Adit Alreja Receives First Place J. Howard Brown Outstanding Graduate Student Abstract Award

Fri, Jan 28, 2022
Adit Alreja

Adit Alreja (IBBR Graduate Assistant, UMCP Department of Biology) was recently honored with the First Place J. Howard Brown Outstanding Graduate Student Abstract Award by the Maryland Branch of the American Society of Microbiology for his work on “An investigation on the molecular basis for dimerization of Streptococcus pneumoniae endolysin Cpl-1 for antimicrobial applications.” His research is focused on the study of endolysins, enzymes that hydrolyze the bacterial cell wall and represent an alternative to antibiotics. Cpl-1 is one of the most potent pneumococcal endolysins, but it is also one of the only ones that forms dimers and understanding the mechanisms of the interactions between Cpl-1 monomers is at the heart of Adit’s work. 

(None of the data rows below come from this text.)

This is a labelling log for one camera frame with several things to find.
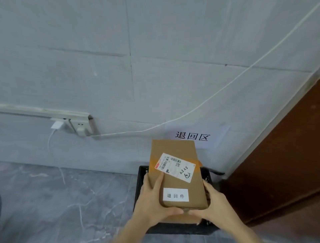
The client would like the person's left hand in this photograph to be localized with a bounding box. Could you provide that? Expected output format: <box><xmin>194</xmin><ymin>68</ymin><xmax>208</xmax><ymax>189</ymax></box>
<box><xmin>133</xmin><ymin>173</ymin><xmax>184</xmax><ymax>226</ymax></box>

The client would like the person's right hand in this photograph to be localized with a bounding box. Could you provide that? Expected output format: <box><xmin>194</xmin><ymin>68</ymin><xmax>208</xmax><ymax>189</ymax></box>
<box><xmin>189</xmin><ymin>179</ymin><xmax>241</xmax><ymax>230</ymax></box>

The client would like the brown cardboard parcel with labels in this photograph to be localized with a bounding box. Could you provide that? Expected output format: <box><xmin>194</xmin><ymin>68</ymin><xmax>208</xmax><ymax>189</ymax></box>
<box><xmin>148</xmin><ymin>140</ymin><xmax>209</xmax><ymax>210</ymax></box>

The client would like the person's left forearm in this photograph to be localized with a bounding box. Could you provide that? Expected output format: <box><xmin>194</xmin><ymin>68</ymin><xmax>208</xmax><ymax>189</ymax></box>
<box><xmin>112</xmin><ymin>220</ymin><xmax>157</xmax><ymax>243</ymax></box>

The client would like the person's right forearm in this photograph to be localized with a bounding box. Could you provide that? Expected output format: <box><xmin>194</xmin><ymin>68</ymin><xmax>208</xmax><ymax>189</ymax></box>
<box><xmin>224</xmin><ymin>218</ymin><xmax>264</xmax><ymax>243</ymax></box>

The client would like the plain cardboard parcel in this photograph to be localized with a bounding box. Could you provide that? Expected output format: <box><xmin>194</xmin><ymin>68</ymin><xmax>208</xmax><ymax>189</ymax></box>
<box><xmin>160</xmin><ymin>208</ymin><xmax>201</xmax><ymax>225</ymax></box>

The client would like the black plastic crate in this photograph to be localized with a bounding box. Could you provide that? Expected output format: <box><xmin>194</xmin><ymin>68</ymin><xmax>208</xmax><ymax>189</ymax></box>
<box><xmin>133</xmin><ymin>165</ymin><xmax>225</xmax><ymax>236</ymax></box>

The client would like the white power strip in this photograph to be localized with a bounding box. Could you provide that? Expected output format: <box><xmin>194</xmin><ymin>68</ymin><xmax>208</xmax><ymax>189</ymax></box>
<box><xmin>68</xmin><ymin>116</ymin><xmax>96</xmax><ymax>137</ymax></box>

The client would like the brown wooden door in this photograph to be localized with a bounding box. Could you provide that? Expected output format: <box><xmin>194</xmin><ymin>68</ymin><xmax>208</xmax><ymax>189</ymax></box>
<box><xmin>222</xmin><ymin>80</ymin><xmax>320</xmax><ymax>226</ymax></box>

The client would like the white charger plug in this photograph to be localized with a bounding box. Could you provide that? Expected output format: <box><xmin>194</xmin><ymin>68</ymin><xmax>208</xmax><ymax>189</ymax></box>
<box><xmin>50</xmin><ymin>120</ymin><xmax>67</xmax><ymax>131</ymax></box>

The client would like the white paper wall sign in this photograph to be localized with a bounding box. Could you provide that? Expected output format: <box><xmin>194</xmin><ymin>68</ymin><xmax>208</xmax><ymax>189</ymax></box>
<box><xmin>164</xmin><ymin>124</ymin><xmax>231</xmax><ymax>151</ymax></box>

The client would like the thin white charger cable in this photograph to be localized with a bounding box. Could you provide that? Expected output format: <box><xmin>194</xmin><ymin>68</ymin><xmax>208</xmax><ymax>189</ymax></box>
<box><xmin>47</xmin><ymin>129</ymin><xmax>66</xmax><ymax>186</ymax></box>

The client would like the long white wall cable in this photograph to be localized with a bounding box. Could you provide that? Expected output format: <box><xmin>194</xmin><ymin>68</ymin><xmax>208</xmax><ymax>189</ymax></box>
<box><xmin>89</xmin><ymin>3</ymin><xmax>320</xmax><ymax>138</ymax></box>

Along with Adit’s co-authors Daniel Nelson (Faculty Advisor, IBBR Fellow and Professor, UMCP Department of Veterinary Medicine) and Sara Linden (IBBR Postdoc), we congratulate him on his achievement. “Adit's work not only disproved a well-accepted hypothesis about how pneumococcal endolysins form dimers, but he uncovered a conserved binding interface shared by almost all pneumococcal endolysins,” said Daniel Nelson. We look forward to following his contributions and career over the coming years. More information on the awarded abstracts can be found here

J. Howard Brown Award

The J. Howard Brown Awards are presented to outstanding graduate and undergraduate students who are making contributions worthy of recognition in the field of microbiology. The awards are based on research presented in abstracts submitted for an annual Maryland Branch meeting at which the two first-place winners give oral presentations of their research. The award was established in 1954 in memory of J. Howard Brown of the Johns Hopkins University School of Medicine He became President of the Society of American Bacteriologists, the predecessor of the national ASM organization, in 1931. In 1934 he became President of the Maryland Society of Bacteriologists, which was an independent organization until it became an ASM branch in 1936.